• _Extracted entries_:
-----

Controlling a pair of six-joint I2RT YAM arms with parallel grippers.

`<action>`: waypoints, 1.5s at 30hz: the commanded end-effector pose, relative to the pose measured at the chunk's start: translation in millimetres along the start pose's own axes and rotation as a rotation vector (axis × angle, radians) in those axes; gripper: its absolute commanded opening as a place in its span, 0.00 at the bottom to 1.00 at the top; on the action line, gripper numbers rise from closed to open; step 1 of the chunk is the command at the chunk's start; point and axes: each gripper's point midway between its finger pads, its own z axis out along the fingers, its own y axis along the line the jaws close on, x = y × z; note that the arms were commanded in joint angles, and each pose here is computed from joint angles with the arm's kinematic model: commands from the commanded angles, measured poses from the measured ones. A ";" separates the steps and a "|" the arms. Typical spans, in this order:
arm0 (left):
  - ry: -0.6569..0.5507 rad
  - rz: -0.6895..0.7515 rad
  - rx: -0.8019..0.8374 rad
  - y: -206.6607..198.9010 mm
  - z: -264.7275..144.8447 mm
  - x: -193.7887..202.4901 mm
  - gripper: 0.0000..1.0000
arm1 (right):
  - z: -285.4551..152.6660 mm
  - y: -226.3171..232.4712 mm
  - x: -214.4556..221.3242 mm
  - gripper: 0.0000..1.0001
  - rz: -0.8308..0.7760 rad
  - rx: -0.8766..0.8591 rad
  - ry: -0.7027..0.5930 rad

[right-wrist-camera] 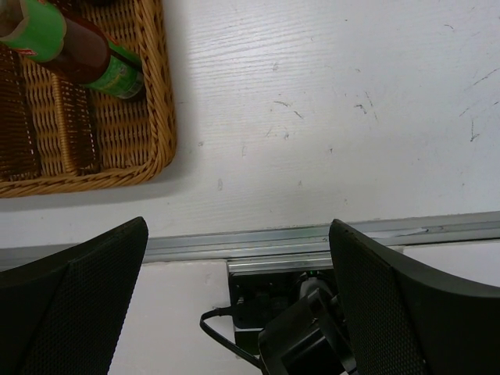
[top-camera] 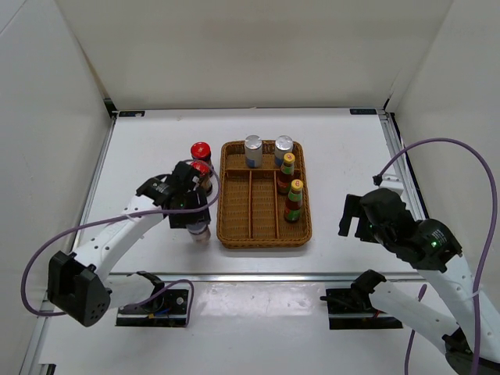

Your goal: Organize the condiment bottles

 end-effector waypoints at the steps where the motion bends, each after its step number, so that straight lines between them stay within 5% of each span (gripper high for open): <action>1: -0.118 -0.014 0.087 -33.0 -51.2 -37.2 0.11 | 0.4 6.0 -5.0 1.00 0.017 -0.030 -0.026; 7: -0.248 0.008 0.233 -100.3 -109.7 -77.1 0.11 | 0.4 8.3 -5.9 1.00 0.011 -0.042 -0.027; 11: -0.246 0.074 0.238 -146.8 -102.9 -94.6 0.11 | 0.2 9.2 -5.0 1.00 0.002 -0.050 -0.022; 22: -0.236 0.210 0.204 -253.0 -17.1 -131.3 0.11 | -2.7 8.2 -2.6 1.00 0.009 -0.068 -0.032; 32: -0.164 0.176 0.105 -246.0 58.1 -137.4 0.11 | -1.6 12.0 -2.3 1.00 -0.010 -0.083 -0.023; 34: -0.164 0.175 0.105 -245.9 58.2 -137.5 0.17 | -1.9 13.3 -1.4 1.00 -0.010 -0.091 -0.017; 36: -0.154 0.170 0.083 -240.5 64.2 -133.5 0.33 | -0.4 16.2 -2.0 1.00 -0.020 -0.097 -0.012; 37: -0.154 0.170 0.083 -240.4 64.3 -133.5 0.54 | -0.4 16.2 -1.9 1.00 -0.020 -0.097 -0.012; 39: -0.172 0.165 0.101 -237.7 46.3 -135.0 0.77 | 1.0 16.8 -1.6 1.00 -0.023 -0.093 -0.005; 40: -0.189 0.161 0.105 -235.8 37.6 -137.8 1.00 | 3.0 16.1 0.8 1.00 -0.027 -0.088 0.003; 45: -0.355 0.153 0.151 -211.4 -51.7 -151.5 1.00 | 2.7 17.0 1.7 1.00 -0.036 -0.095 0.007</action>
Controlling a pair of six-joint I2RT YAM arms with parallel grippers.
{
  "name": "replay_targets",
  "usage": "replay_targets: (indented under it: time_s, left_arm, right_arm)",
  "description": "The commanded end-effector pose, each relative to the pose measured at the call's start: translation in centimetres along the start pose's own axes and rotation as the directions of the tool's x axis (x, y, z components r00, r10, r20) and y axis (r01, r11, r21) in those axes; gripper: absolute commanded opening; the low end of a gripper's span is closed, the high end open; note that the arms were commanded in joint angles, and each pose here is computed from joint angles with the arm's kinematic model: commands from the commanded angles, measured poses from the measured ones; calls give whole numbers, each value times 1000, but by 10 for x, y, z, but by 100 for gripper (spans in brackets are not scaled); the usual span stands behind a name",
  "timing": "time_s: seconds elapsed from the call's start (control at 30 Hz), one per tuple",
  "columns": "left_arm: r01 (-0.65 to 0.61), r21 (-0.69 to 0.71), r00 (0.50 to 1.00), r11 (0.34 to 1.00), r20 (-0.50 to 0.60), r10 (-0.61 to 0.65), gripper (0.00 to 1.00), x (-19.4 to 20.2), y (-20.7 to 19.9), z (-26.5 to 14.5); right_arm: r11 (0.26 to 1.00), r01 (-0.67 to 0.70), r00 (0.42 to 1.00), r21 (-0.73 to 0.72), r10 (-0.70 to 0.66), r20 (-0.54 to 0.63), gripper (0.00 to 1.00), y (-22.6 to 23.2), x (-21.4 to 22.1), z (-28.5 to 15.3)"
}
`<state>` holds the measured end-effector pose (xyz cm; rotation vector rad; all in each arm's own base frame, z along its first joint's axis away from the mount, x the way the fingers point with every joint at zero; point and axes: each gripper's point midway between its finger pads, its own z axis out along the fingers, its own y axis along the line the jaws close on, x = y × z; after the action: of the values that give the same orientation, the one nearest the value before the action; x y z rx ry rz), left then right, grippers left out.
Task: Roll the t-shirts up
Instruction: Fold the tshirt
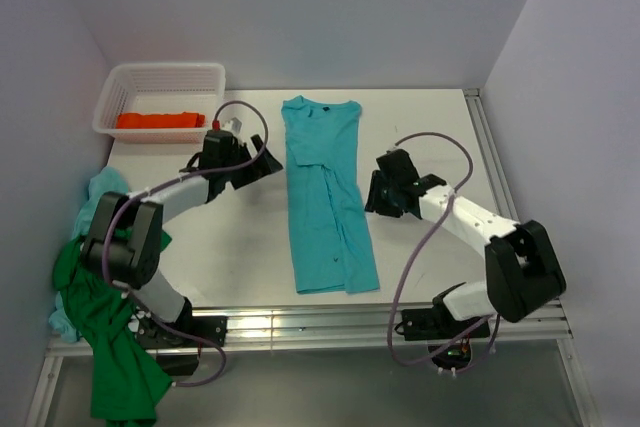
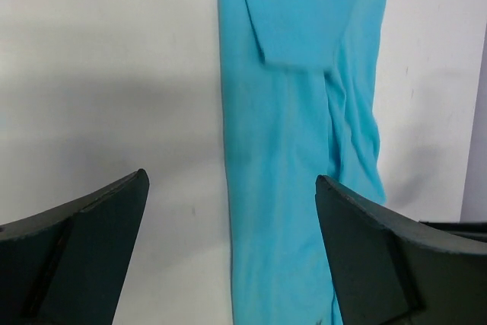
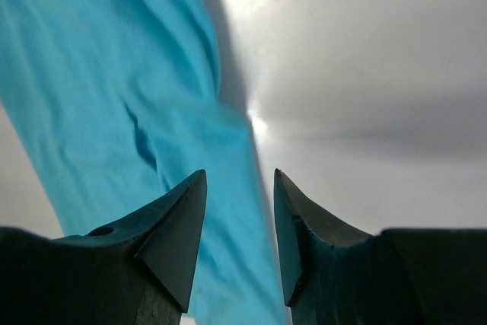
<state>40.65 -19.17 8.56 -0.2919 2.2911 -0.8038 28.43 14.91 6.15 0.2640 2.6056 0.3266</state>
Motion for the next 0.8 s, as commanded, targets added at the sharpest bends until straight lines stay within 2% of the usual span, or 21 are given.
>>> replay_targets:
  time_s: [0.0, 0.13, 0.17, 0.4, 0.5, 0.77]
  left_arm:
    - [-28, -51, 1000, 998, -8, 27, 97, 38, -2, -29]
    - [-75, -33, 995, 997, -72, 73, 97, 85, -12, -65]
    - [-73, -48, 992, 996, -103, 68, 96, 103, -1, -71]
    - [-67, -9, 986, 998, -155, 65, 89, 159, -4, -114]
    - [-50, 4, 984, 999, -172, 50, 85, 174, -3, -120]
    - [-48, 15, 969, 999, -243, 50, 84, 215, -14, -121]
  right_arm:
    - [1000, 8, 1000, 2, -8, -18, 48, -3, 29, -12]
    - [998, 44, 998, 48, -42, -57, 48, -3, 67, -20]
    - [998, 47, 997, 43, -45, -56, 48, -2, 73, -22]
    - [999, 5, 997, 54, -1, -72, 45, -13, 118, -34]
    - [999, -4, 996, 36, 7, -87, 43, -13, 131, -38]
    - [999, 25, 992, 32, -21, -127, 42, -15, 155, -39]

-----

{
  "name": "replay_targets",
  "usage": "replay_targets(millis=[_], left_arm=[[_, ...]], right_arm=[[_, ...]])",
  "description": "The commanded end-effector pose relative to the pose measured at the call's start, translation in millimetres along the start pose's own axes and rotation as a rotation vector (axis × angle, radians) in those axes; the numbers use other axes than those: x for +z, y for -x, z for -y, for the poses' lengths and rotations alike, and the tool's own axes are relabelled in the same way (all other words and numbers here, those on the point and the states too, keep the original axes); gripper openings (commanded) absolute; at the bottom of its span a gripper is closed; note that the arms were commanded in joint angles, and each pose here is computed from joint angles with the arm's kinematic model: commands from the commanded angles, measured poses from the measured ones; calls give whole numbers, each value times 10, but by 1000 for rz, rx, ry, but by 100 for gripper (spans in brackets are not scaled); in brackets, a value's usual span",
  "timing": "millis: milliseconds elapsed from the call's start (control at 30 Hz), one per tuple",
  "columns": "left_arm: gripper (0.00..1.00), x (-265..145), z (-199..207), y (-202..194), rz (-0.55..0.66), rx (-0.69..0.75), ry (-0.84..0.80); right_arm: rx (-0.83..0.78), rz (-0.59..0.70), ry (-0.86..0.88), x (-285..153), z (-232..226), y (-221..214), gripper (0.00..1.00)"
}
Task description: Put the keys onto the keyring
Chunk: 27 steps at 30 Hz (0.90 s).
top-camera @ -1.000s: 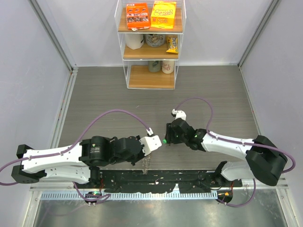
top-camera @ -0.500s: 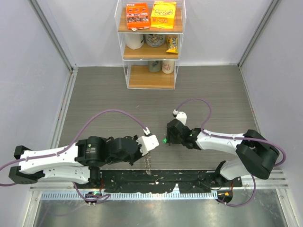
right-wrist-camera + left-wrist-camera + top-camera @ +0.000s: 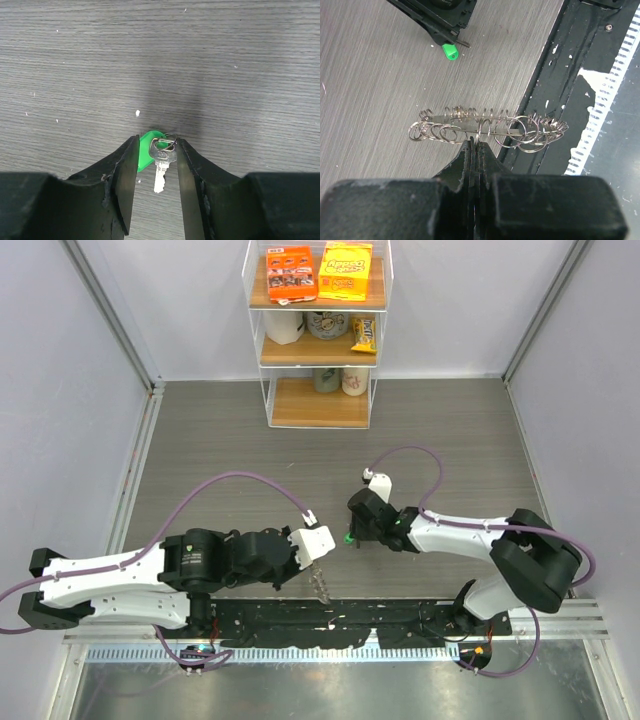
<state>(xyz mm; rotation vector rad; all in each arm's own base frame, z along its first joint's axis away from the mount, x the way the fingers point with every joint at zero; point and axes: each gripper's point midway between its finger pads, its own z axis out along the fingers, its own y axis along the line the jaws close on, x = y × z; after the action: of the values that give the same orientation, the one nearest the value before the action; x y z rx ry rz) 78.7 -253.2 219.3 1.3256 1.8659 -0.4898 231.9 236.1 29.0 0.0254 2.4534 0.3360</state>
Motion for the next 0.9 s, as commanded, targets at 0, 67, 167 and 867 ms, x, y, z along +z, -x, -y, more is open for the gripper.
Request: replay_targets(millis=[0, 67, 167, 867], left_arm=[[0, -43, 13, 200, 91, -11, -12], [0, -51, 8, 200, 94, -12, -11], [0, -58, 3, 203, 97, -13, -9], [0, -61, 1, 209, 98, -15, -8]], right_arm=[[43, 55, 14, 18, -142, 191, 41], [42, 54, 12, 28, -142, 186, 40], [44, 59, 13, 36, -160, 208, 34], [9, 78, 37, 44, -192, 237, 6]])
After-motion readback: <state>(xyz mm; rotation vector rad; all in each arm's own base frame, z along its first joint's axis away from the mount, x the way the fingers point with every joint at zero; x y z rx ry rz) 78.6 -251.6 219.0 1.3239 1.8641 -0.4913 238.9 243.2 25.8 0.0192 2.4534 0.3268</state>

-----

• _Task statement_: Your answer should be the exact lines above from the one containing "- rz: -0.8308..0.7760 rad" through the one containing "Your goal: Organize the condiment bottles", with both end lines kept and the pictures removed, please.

• _Solution_:
  - rz: -0.8308..0.7760 rad
  - rx: -0.8766..0.8591 rad
  - ry: -0.7027..0.5930 rad

[right-wrist-camera] 
[top-camera] 

Your goal: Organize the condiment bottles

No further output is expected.